Quàm multi Lybico voluuntur marmore fluctus,
Sæuus vbi Orion hybernis conditur vndis,
Vel cùm sole nouo densæ torrentur aristæ,
Aut Hermi campo, aut Lyciæ flauentibus aruis,
Scuta sonant, pulsúque pedum tremit excita tellus :

ce furieux monstre, à tant de bras et à tant de testes, c’est tousiours l’homme foyble, calamiteux, et miserable. Ce n’est qu’vne formilliere esmeuë et eschaufée,

It nigrum campis agmen :

vn souffle de vent contraire, le croassement d’vn vol de corbeaux, le faux pas d’vn cheual, le passage fortuite d’vn aigle, vn songe, vne voix, vn signe, vne brouée matiniere, suffisent à le renuerser et porter par terre.
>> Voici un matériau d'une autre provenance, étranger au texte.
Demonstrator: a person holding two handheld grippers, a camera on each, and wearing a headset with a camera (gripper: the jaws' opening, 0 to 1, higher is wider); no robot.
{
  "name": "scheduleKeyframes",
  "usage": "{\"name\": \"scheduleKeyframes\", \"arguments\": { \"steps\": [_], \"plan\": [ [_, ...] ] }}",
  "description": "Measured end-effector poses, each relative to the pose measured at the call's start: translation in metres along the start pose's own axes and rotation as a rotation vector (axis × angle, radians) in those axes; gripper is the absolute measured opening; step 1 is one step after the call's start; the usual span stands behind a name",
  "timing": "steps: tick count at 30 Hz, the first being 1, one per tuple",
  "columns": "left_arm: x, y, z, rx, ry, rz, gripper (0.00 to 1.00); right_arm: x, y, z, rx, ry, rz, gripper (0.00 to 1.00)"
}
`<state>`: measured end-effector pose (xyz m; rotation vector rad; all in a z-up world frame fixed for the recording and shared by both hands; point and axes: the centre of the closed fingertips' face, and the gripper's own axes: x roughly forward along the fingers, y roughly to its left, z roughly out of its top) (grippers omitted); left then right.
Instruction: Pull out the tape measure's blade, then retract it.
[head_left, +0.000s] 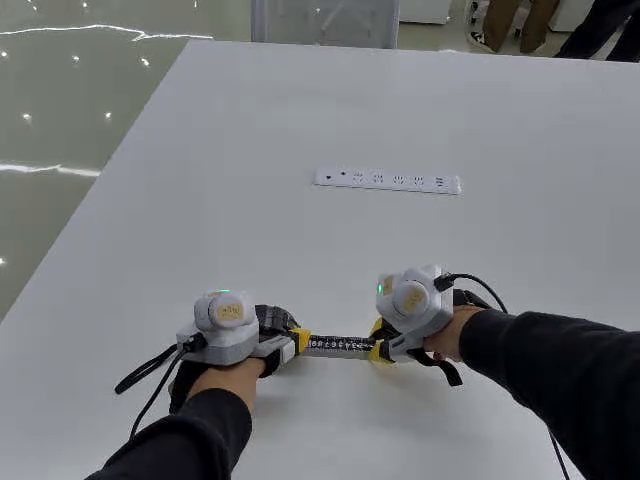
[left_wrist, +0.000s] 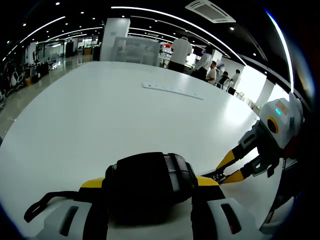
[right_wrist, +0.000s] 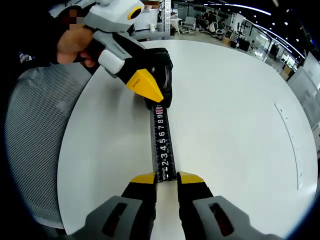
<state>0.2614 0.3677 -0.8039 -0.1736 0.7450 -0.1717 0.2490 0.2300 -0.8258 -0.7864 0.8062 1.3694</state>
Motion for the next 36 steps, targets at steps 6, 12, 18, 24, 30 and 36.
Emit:
{"name": "scheduleKeyframes", "arguments": {
  "steps": [6,12,18,24,30,36],
  "plan": [
    [0.000,0.000,0.000,-0.001,0.000,-0.002,0.63,0.006,0.002,0.010,-0.008,-0.004,0.002,0.12],
    [0.000,0.000,0.000,-0.003,-0.001,-0.002,0.63,0.009,0.001,0.013,-0.006,-0.005,-0.001,0.11],
    [0.000,0.000,0.000,-0.005,0.002,-0.002,0.63,0.012,0.002,0.018,0.003,-0.019,-0.006,0.12],
    [0.000,0.000,-0.001,-0.006,0.006,-0.003,0.63,0.019,0.001,0.029,-0.001,-0.036,-0.005,0.11],
    [0.000,-0.001,0.000,-0.008,0.007,-0.004,0.63,0.022,0.001,0.037,0.003,-0.041,-0.001,0.11],
    [-0.001,-0.001,0.000,-0.009,0.006,-0.003,0.63,0.024,0.000,0.042,0.002,-0.046,0.002,0.11]
  ]
}}
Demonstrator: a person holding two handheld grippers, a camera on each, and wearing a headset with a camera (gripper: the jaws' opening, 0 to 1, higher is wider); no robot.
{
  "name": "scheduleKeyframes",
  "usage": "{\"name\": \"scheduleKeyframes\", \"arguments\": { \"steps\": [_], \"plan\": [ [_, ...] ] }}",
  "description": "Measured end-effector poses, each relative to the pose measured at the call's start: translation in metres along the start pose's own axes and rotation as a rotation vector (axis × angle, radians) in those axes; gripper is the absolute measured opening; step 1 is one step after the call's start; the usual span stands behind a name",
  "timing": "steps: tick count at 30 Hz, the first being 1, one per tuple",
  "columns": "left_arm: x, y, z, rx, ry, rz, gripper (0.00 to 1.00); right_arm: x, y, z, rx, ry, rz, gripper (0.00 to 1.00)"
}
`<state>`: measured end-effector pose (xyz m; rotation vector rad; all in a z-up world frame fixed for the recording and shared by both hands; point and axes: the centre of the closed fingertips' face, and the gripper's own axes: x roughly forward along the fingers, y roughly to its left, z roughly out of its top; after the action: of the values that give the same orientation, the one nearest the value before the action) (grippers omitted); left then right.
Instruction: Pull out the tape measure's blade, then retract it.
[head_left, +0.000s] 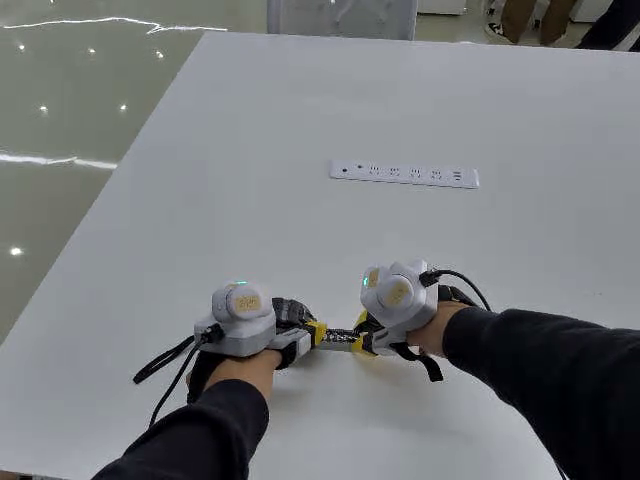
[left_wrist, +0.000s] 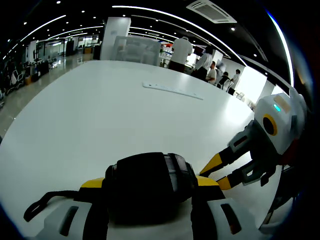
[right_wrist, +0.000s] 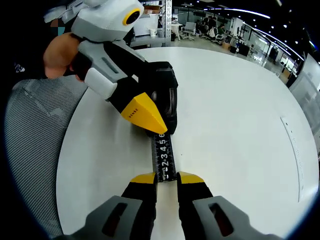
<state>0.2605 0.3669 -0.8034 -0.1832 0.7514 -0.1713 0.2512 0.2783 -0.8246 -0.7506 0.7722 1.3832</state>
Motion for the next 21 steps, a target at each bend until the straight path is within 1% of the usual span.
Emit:
{"name": "scheduleKeyframes", "arguments": {
  "steps": [6,17,21],
  "plan": [
    [0.000,0.000,0.000,0.000,0.000,0.001,0.63,0.002,0.001,0.003,0.008,-0.007,0.000,0.11],
    [0.000,0.000,0.000,-0.004,0.004,-0.001,0.63,0.007,0.003,0.009,0.023,-0.055,-0.005,0.11],
    [0.000,0.000,0.000,-0.007,0.006,-0.001,0.63,0.011,0.005,0.013,0.025,-0.063,-0.002,0.11]
  ]
}}
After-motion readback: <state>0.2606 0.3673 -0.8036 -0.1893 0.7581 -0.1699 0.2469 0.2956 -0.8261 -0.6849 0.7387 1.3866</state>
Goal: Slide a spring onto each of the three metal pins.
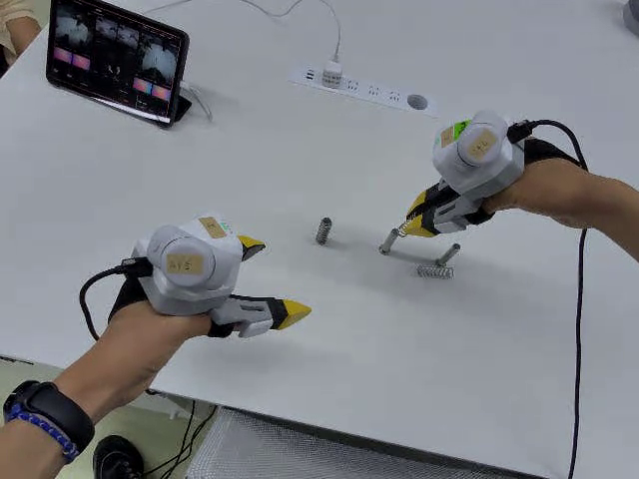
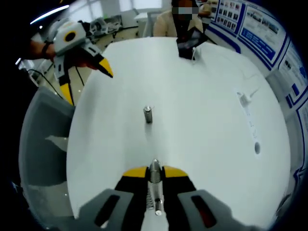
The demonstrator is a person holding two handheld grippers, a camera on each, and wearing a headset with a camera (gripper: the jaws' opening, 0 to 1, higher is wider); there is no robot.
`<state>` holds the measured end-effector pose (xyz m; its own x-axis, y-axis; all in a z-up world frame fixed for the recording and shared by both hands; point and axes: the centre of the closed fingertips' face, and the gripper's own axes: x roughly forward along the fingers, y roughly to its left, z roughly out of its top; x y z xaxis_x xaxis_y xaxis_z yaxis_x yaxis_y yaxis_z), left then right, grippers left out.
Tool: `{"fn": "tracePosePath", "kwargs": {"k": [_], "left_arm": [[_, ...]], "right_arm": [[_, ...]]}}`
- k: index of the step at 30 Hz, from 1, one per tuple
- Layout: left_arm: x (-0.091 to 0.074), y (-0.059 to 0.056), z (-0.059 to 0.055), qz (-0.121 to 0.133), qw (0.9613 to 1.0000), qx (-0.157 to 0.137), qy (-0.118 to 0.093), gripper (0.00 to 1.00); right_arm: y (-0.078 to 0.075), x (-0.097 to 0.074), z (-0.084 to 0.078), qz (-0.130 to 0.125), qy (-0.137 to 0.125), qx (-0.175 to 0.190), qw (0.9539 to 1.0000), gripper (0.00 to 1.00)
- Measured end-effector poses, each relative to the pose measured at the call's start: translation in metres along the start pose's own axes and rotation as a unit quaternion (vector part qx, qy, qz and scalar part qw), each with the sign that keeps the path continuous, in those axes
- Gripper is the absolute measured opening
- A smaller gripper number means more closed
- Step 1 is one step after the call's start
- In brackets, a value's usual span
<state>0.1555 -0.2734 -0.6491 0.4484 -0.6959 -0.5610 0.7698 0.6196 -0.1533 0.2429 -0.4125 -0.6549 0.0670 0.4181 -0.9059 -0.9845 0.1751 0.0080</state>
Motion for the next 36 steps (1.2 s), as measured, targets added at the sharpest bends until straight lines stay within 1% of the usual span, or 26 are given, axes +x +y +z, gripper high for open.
{"fn": "tracePosePath", "kwargs": {"k": [10,14,17,26,36], "left_arm": [[-0.002,0.002,-0.002,0.003,1.0000,-0.005,-0.001,0.64],[-0.003,0.002,-0.001,0.004,0.9998,-0.018,-0.008,0.64],[-0.003,0.003,-0.002,0.005,0.9998,-0.017,-0.007,0.63],[-0.004,0.003,-0.003,0.006,0.9998,-0.017,-0.005,0.63],[-0.007,0.006,-0.005,0.009,0.9998,-0.017,-0.004,0.63]], "right_arm": [[0.002,0.006,0.001,0.008,0.008,-0.007,0.9999,0.13],[0.003,0.010,0.000,0.013,0.010,-0.006,0.9999,0.13],[0.003,0.013,-0.002,0.013,0.017,-0.011,0.9997,0.13],[0.003,0.019,0.004,0.015,0.015,-0.017,0.9996,0.13],[0.003,0.031,0.003,0.020,0.023,-0.022,0.9993,0.13]]}}
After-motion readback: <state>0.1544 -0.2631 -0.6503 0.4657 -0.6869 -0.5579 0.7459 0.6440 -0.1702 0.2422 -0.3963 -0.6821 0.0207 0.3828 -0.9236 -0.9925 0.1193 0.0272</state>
Donnez luy seulement d’vn rayon de soleil par le visage, le voyla fondu et esuanouy qu’on luy esuente seulement vn peu de poussiere aux yeux, comme aux mouches à miel de nostre Poëte, voyla toutes nos enseignes, nos legions, et le grand Pompeius mesmes à leur teste, rompu et fracassé : car ce fut luy, ce me semble, que Sertorius battit en Espaigne à tout ces belles armes, qui ont aussi seruy à Eumenes contre Antigonus, à Surena contre Crassus :

Hi motus animorum, atque hæc certamina tanta
Pulueris exigui iactu compressa quiescent.
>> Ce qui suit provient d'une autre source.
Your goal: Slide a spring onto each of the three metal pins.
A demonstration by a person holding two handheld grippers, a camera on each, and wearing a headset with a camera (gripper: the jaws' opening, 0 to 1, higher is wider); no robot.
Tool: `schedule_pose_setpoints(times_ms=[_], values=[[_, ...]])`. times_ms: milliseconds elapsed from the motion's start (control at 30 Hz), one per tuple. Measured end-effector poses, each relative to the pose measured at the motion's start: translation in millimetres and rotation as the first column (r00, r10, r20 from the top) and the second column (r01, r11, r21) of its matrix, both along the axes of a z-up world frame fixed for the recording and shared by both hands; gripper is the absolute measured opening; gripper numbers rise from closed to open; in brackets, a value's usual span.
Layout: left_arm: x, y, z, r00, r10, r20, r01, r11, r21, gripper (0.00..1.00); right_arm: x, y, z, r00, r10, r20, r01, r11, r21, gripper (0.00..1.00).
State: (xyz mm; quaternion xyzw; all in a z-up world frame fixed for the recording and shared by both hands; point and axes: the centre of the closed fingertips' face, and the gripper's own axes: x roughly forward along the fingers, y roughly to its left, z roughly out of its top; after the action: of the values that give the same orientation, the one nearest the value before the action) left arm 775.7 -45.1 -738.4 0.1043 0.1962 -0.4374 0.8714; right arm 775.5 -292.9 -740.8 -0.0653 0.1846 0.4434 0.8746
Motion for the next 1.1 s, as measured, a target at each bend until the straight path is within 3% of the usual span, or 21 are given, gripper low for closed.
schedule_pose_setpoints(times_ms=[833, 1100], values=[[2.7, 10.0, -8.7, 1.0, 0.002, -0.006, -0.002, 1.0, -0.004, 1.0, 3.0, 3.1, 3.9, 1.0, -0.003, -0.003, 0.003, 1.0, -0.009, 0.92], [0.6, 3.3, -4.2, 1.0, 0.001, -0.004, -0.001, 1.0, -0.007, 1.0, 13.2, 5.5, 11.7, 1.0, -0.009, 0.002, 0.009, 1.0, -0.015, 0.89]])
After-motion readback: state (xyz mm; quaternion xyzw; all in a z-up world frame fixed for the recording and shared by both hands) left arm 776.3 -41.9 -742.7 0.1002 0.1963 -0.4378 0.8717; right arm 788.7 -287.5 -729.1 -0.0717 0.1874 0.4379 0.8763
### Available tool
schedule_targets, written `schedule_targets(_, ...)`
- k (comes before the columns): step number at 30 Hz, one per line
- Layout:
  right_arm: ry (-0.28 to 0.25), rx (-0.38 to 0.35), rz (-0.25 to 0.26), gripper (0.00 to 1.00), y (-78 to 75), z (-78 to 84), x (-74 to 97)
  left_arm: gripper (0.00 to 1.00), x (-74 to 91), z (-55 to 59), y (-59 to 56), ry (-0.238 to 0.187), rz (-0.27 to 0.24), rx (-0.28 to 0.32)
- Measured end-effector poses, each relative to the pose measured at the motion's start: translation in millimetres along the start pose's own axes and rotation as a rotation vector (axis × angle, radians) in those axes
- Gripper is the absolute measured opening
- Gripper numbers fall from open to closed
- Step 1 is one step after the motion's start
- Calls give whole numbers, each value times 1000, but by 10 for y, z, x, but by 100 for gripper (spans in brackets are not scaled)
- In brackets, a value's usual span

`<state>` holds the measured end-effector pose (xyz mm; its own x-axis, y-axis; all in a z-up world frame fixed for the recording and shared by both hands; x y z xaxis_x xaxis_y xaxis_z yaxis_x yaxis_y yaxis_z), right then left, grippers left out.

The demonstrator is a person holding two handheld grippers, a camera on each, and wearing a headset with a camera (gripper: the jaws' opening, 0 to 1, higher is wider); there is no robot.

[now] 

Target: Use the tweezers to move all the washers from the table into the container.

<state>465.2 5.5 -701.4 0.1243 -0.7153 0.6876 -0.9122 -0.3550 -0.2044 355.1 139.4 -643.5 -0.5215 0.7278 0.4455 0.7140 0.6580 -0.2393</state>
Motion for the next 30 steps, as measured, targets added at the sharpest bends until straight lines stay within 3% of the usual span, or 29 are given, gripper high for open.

Qu’on descouple mesmes de noz mouches apres, elles auront et la force et le courage de le dissiper. De fresche memoire, les Portugais assiegeans la ville de Tamly, au territoire de Xiatine, les habitans d’icelle porterent sur la muraille quantité de ruches, dequoy ils sont riches. Et auec du feu chasserent les abeilles si viuement sur leurs ennemis, qu’ils abandonnerent leur entreprinse, ne pouuans soustenir leurs assauts et piqueures. Ainsi demeura la victoire et liberté de leur ville, à ce nouueau secours : auec telle fortune, qu’au retour du combat, il ne n’en trouua vne seule à dire. Les ames des Empereurs et des sauatiers sont iettees à mesme moule. Considerant l’importance des actions des Princes et leur poix, nous nous persuadons qu’elles soyent produictes par quelques causes aussi poisantes et importantes. Nous nous trompons : ils sont menez et ramenez en leurs mouuemens, par les mesmes ressors, que nous sommes aux nostres. La mesme raison qui nous fait tanser auce vn voisin, dresse entre les Princes vne guerre : la mesme raison qui nous fait fouetter vn laquais, tombant en vn Roy, luy fait ruiner vne prouince. Ils veulent aussi legerement que nous, mais ils peuvent plus. Pareils appetits agitent vn ciron et vn elephant.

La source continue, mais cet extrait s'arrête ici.